The signal to which the moving average filters (Hanning filters) are applied (green, blue line) shifts to the right compared to the raw acceleration signal, on the time axis. Step discrimination points are indicated by crosses on the filtered signal. Whether the step is left or right is determined by the sign of the yaw angle at the step discrimination point.

https://doi.org/10.1371/journal.pone.0227075.g001

Feature extraction and selection

For each subject, the following demographic, anthropometric, and IMU features were calculated using data from six 10-m-long straight walks. Age and gender are the two demographic features, whereas height, weight, leg length, upper body length, waist circumference, and two feet-lengths of the subjects are the seven anthropomorphic features. The UPDRS and the POMA scores are clinical features reflecting performance of gait and balance. The IMU features include cadence, coefficient of variance of step time (CV step time), magnitude of the 3D acceleration and vertical acceleration, and vertical displacement of CoM within a step cycle. For each step detected in the IMU signal, the magnitude of acceleration and the vertical displacement of CoM were calculated. To do so, we updated the vertical initial velocity at the start of each step, assuming that the vertical heights of CoM and end of a stride were the same in steady state walking, and computed the vertical displacement by integrating the vertical acceleration value during a single step cycle. We used the mean of those values as the features for each subject. The linear relationship between each candidate’s features and walking speed measured with the gold standard was then evaluated using univariate linear regression analysis. We selected the features that could be included in the regression model for walking speed estimation, by considering statistically significant correlation with walking speed and collinearity. We calculated the variance inflation factor (VIF) to evaluate multicollinearity and excluded features with a VIF of 2.5 or higher among the selected features to avoid multi-collinearity according to Allison’s criteria. [2] To do so, the variable with the highest VIF score was dropped until all remaining variables had a score of <2.5. The above process of selecting the suitable features for estimating walking speed was carried out one time each in a whole dataset and a subset group with low gait speeds. This was because features for estimating low speed accurately may be different from those for estimating the whole range of gait speed. Low walking speed was defined as a speed less than 100 cm/s, which is equal to the threshold in a previous study. [9]

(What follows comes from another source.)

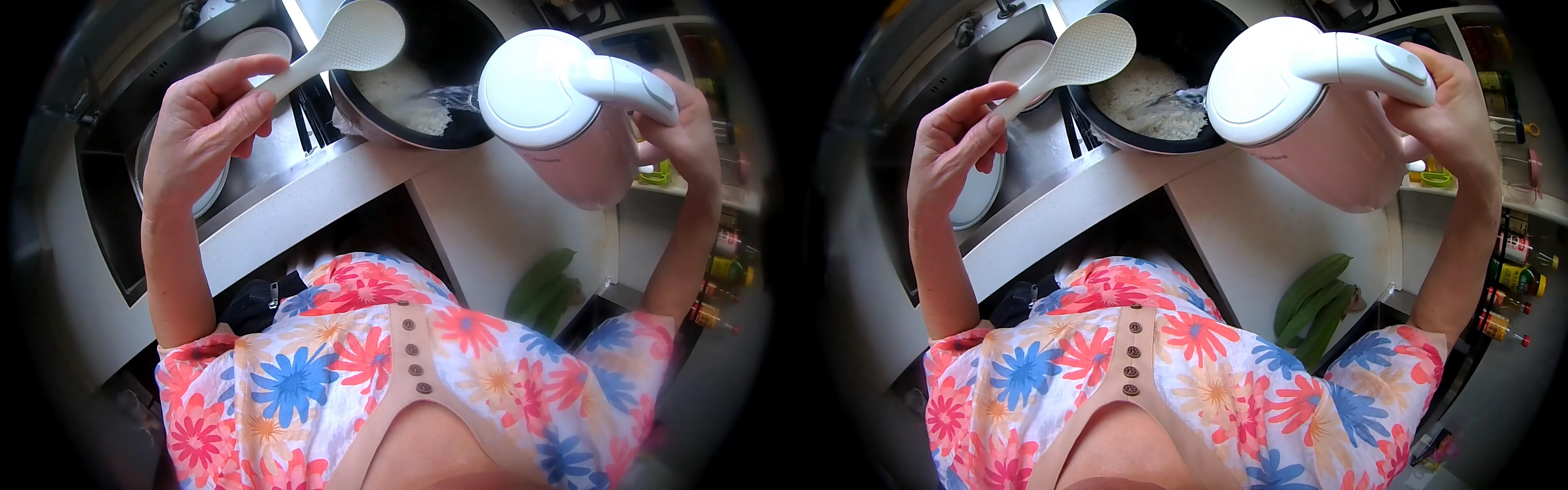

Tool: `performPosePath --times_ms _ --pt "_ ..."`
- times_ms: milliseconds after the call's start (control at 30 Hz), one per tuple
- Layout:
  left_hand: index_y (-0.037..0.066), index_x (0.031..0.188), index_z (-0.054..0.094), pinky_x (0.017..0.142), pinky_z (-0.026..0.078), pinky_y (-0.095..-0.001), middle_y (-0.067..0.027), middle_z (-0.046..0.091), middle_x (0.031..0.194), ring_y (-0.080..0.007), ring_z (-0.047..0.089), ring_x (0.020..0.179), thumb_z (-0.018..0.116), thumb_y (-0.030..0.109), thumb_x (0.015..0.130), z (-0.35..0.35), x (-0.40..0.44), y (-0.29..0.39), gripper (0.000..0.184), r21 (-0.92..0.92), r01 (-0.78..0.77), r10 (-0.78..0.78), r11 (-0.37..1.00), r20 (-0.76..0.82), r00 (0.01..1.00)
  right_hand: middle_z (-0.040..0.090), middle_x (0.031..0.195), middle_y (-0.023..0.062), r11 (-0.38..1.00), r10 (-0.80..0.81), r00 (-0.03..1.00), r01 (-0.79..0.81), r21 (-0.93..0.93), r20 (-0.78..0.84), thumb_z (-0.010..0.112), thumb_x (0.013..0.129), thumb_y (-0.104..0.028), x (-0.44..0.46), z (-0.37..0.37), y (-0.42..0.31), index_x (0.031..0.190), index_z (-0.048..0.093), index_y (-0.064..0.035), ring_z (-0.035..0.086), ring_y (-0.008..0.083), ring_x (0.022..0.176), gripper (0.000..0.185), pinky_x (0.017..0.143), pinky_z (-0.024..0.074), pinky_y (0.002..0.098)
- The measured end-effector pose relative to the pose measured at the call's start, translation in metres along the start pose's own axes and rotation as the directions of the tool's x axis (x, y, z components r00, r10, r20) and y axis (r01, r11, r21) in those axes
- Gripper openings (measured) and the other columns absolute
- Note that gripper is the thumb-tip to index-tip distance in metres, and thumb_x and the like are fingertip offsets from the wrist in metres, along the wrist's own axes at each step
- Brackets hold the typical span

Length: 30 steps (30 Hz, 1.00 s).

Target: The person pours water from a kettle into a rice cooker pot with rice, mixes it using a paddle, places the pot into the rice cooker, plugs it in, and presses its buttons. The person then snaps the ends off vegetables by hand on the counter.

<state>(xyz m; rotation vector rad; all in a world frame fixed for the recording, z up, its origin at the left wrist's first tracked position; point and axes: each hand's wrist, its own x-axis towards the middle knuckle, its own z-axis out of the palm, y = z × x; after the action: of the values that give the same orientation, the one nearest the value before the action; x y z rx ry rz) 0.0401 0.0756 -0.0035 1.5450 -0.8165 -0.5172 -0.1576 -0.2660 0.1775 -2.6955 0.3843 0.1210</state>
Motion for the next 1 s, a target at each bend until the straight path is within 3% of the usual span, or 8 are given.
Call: performPosePath --times_ms 567,1000 --pt "0.003 0.111 0.061 0.043 0.041 -0.0151 -0.0045 0.058 0.067 -0.0048 0.051 0.05 0.06 0.018 0.087 -0.006 -0.006 -0.002 0.028 -0.021 -0.005 0.006 1.0 0.009 1.0 0.062 0.08 0.0027 0.994 -0.061 0.998 0.063 -0.095 0.025 0.055 0.068 -0.003 0.011 0.0 -0.015 0.099 0.061 -0.0001 0.055 0.0099 0.075 0.032 0.074 0.0442 0.0248" --pt "0.005 0.109 0.063 0.045 0.042 -0.0152 -0.0058 0.06 0.068 -0.0066 0.055 0.053 0.061 0.019 0.086 -0.005 0.001 -0.003 0.026 -0.042 0.025 -0.024 0.999 0.032 0.999 0.06 0.076 0.0015 0.991 0.023 0.999 -0.026 -0.13 -0.028 0.053 0.069 -0.004 0.019 0.002 -0.006 0.099 0.062 -0.0006 0.053 0.0085 0.069 0.031 0.066 0.044 0.0244"
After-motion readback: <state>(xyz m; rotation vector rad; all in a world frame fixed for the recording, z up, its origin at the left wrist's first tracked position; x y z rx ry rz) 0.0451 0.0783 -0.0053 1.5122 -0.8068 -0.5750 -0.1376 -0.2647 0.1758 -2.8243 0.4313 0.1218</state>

Age, gender, cadence, vertical displacement CoM, and foot lengths were the final five features selected using multivariate regression analysis with stepwise selection, from the whole dataset. The features exhibited significant correlation with gait speed and satisfied the condition of collinearity. For the group of subjects exhibiting low walking speeds, age, gender, vertical displacement of CoM, CV step time, and foot length were selected for the regression model. The measurement or computation methods of the selected features in the models are provided in the Table 1.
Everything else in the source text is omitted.